Pero Monstruo del Cielo no fue con los demás.

Permaneció con su amado avión, solo, con dos pistolas a la cintura y una escopeta a la espalda. Iba a quedarse con el
Halicarnaso
a esperar a unos compañeros de Solomon que le llevarían combustible, el suficiente para volar sobre el lago Victoria hasta la vieja granja en Kenia.

Así fue cómo Monstruo del Cielo se quedó debajo de una de las alas del gigantesco avión, solo en las colinas de Ruanda, con la mirada puesta en el Freelander que se alejaba.

En la distancia, algo aulló.

El Mago, Zoe, Lily y Alby circulaban a toda velocidad por la remota carretera ruandesa.

Mientras Zoe conducía, el Mago buscaba en el sintonizador, atento a cualquier transmisión.

Poco antes del ocaso, el sintonizador captó una transmisión militar donde ordenaba a todas las tropas gubernamentales que estuviesen alertas a la aparición de un Land Rover como el suyo, ocupado por unas personas que respondían a sus descripciones: una mujer rubia, un viejo de barba, quizá un tercer hombre y dos niños.

Zoe maldijo. Vehículos aéreos no tripulados patrullaban el aire sobre Kenia. Las fuerzas de Ruanda rastrillaban el país en su búsqueda. Parecía como si todos los malos de África les pisasen los talones.

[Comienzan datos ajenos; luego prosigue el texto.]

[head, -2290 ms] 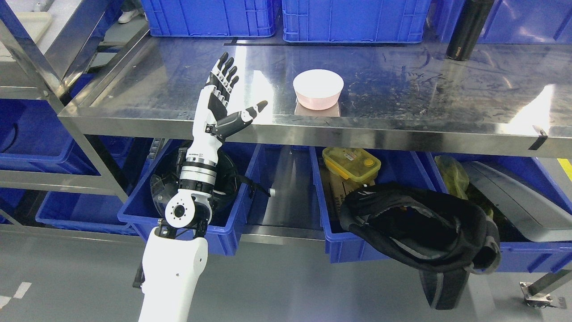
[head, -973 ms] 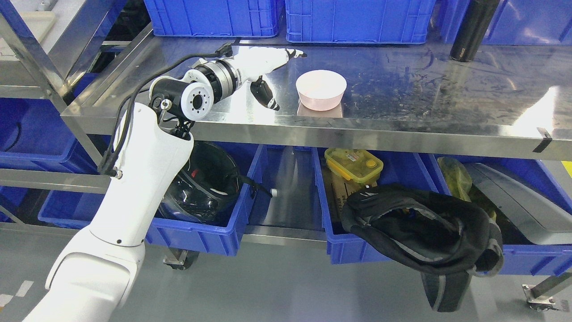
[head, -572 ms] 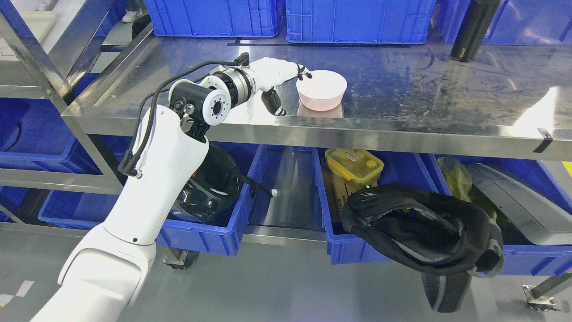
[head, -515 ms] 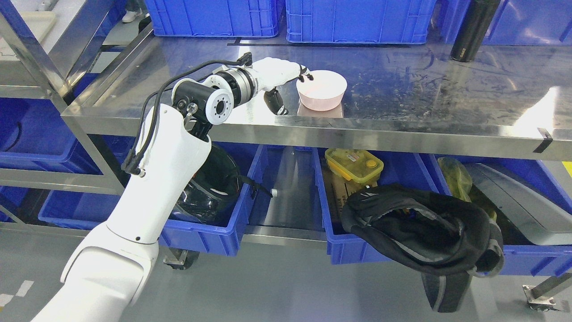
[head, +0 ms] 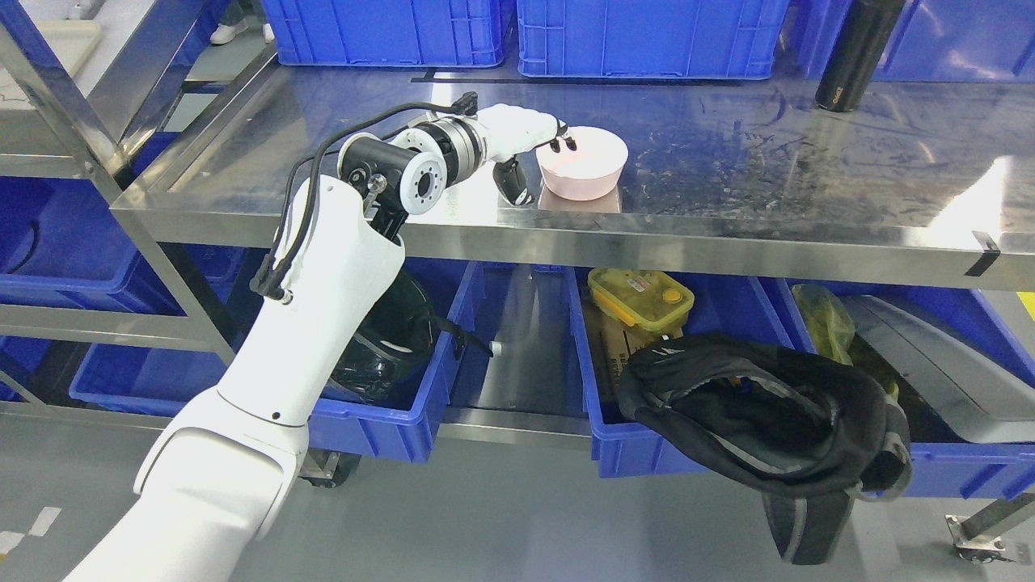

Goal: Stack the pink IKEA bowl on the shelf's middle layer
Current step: 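Hook the left hand fingers over the pink bowl's rim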

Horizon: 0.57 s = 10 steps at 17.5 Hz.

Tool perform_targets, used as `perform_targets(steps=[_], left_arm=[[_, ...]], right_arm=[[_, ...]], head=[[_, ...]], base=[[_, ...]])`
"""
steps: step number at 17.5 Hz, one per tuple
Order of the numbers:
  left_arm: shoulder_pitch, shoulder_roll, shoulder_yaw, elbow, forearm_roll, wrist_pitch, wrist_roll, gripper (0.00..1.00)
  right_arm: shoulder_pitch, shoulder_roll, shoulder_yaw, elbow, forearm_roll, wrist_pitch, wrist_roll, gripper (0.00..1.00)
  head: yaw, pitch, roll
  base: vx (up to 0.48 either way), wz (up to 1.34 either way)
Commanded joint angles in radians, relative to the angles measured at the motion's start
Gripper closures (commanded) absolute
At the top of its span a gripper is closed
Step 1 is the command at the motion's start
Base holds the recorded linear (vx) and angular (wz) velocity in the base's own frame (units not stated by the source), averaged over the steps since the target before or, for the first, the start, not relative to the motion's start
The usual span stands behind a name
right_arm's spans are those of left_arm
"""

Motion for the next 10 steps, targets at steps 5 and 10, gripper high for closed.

Aquello no era ninguna exageración.

No sabía que doce horas antes, por indicación de Buitre, diversas transferencias de varios millones de dólares habían sido enviadas desde la tesorería del reino de Arabia Saudí a las cuentas bancarias de varias docenas de países sumidos en la más absoluta miseria y gobiernos del todo corruptos.

Cada transferencia iba acompañada de un mensaje: «Encontrar un Boeing 747 negro que habrá hecho un aterrizaje de emergencia en algún lugar de África central. A bordo debe de haber por lo menos dos fugitivos occidentales: un hombre mayor con una larga barba blanca, una mujer de pelo rubio con las puntas teñidas de rosa y posiblemente también un tercer hombre, un tipo de Nueva Zelanda. Los acompañarán dos niños: una niña egipcia, también con las puntas del pelo rosa, y un chico negro con gafas.